The problem: Below is some data. Retype exactly the lines starting at the one with "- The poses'" and ending at the one with "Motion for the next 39".

Recorded information:
▼▼▼

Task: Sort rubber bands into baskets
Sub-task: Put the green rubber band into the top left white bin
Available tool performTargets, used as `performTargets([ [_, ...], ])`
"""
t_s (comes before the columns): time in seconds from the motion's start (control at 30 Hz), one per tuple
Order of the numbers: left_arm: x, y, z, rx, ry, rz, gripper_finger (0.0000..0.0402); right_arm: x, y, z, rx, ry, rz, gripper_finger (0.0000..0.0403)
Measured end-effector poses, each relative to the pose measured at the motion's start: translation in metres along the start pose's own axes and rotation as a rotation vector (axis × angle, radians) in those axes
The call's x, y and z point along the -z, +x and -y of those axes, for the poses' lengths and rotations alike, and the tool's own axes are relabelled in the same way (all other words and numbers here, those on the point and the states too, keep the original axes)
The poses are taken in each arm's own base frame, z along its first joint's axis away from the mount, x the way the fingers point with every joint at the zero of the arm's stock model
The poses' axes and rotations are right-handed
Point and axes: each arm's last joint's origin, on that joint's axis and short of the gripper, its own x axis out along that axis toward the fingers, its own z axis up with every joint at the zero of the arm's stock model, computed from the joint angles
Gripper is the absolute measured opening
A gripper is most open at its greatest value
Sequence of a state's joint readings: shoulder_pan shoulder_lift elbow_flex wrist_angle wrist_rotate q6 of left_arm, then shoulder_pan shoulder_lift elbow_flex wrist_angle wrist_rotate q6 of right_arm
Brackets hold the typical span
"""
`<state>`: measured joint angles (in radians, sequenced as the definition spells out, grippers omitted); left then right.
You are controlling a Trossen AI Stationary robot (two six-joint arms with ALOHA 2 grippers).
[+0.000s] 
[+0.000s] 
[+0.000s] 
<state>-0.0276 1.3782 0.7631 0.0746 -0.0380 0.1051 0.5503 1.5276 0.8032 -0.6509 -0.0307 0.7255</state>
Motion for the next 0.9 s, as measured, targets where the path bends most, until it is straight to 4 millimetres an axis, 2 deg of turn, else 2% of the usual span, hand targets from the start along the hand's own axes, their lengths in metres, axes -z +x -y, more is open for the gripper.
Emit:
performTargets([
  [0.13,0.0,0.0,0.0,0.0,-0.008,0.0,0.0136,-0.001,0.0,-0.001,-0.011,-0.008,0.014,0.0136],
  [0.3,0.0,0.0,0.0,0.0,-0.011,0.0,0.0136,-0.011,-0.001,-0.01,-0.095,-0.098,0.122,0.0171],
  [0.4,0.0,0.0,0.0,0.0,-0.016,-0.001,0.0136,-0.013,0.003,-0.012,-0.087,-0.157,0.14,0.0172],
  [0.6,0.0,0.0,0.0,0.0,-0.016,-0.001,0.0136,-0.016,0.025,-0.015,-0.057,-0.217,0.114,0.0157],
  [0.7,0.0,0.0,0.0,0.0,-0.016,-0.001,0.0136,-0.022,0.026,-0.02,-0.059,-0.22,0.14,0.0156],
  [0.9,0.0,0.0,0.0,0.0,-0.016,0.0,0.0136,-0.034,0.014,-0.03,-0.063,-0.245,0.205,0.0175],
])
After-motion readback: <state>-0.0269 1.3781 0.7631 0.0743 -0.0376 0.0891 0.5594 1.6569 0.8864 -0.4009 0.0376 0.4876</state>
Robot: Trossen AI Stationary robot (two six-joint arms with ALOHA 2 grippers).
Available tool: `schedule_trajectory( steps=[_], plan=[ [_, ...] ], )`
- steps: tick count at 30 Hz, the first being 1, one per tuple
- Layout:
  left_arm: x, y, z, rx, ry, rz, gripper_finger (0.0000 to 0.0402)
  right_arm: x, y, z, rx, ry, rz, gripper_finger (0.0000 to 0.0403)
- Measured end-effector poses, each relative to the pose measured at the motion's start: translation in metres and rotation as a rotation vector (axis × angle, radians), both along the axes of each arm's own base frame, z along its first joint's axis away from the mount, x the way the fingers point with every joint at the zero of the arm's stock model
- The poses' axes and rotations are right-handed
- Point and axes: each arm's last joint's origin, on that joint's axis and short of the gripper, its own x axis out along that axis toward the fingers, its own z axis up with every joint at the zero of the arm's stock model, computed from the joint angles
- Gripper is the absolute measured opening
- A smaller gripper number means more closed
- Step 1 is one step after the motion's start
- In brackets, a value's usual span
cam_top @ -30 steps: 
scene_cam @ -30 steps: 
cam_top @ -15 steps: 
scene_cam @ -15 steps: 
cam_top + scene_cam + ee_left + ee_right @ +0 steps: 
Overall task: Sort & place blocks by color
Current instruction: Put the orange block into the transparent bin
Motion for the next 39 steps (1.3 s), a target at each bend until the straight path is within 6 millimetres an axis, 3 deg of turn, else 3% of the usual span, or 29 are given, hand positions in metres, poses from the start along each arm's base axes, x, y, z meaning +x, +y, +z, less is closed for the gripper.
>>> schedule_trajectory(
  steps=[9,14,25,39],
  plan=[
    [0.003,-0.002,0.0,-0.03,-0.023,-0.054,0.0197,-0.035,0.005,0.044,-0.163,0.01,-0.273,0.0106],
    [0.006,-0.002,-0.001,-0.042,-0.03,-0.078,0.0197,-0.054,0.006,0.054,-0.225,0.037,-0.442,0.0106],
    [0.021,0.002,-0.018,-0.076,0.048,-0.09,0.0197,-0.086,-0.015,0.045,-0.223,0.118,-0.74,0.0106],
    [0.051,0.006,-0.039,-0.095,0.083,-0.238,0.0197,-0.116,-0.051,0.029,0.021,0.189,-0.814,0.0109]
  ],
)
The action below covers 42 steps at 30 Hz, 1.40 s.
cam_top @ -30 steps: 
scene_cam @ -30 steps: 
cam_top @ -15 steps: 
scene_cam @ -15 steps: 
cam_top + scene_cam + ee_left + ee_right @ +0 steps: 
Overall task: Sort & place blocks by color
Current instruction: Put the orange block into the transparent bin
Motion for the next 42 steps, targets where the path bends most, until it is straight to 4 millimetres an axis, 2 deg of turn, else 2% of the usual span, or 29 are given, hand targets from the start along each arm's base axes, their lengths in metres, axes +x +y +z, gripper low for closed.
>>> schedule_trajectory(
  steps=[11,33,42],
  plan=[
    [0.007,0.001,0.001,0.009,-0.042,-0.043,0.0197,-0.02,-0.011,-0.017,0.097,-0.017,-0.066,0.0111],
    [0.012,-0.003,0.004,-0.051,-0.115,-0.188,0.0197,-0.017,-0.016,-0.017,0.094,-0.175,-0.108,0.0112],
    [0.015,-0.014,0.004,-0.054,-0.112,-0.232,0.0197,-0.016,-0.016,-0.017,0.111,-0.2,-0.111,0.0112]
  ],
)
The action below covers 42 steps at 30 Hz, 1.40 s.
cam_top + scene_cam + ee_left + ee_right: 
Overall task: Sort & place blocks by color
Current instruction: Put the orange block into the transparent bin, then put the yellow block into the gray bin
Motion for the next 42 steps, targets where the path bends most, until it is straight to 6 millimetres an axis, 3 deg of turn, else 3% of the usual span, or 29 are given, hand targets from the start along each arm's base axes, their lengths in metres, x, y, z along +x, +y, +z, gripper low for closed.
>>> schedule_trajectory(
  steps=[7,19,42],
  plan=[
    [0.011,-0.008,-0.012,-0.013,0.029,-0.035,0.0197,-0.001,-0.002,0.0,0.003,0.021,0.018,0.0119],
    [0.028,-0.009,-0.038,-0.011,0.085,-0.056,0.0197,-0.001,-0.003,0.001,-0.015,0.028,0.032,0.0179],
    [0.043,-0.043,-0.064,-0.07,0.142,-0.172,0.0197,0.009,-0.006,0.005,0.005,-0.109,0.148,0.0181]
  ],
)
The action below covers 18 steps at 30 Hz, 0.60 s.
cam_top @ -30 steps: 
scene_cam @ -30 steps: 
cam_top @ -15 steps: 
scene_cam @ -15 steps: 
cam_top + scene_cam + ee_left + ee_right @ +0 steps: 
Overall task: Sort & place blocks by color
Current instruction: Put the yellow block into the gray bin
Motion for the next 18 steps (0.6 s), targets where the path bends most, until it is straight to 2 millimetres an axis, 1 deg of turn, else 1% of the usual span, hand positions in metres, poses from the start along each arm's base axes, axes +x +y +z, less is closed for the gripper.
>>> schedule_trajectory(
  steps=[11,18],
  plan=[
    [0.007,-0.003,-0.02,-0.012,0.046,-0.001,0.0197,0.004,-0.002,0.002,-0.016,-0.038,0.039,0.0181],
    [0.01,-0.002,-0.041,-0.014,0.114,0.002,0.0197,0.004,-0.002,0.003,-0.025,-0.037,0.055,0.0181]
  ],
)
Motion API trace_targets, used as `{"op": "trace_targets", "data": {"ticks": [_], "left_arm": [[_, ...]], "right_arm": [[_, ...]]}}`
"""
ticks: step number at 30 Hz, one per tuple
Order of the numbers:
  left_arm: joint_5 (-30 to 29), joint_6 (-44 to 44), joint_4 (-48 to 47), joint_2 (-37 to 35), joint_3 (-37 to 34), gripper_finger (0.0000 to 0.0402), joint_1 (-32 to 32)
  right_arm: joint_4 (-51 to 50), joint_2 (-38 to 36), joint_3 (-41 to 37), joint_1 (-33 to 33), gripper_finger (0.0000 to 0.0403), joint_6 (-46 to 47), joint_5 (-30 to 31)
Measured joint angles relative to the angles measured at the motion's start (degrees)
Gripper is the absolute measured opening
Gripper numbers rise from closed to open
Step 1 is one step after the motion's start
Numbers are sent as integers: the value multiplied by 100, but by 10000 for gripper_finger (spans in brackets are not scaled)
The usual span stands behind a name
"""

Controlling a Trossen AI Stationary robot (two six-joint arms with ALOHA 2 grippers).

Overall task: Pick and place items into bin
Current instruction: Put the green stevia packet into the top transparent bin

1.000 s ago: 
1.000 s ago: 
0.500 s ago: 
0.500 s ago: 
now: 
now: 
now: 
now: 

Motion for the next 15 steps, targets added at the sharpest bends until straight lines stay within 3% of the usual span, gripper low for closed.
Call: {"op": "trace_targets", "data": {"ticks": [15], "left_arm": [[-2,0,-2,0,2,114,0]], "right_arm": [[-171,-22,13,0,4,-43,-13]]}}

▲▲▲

Exercise output:
- The poses' axes and rotations are right-handed
- Point and axes: each arm's last joint's origin, on that joint's axis and short of the gripper, its own x axis out along that axis toward the fingers, its own z axis up with every joint at the zero of the arm's stock model, computed from the joint angles
- Gripper is the absolute measured opening
- A smaller gripper number means more closed
- Step 1 is one step after the motion's start
- In brackets, a value's usual span
cam_top @ -30 steps: 
scene_cam @ -30 steps: 
cam_top @ -15 steps: 
scene_cam @ -15 steps: 
cam_top + scene_cam + ee_left + ee_right @ +0 steps: 
Overall task: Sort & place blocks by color
Current instruction: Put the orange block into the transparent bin
Motion for the next 39 steps (1.3 s), a target at each bend until the straight path is within 6 millimetres an axis, 3 deg of turn, else 3% of the usual span, or 29 are given, hand positions in metres, poses from the start along each arm's base axes, x, y, z meaning +x, +y, +z, less is closed for the gripper.

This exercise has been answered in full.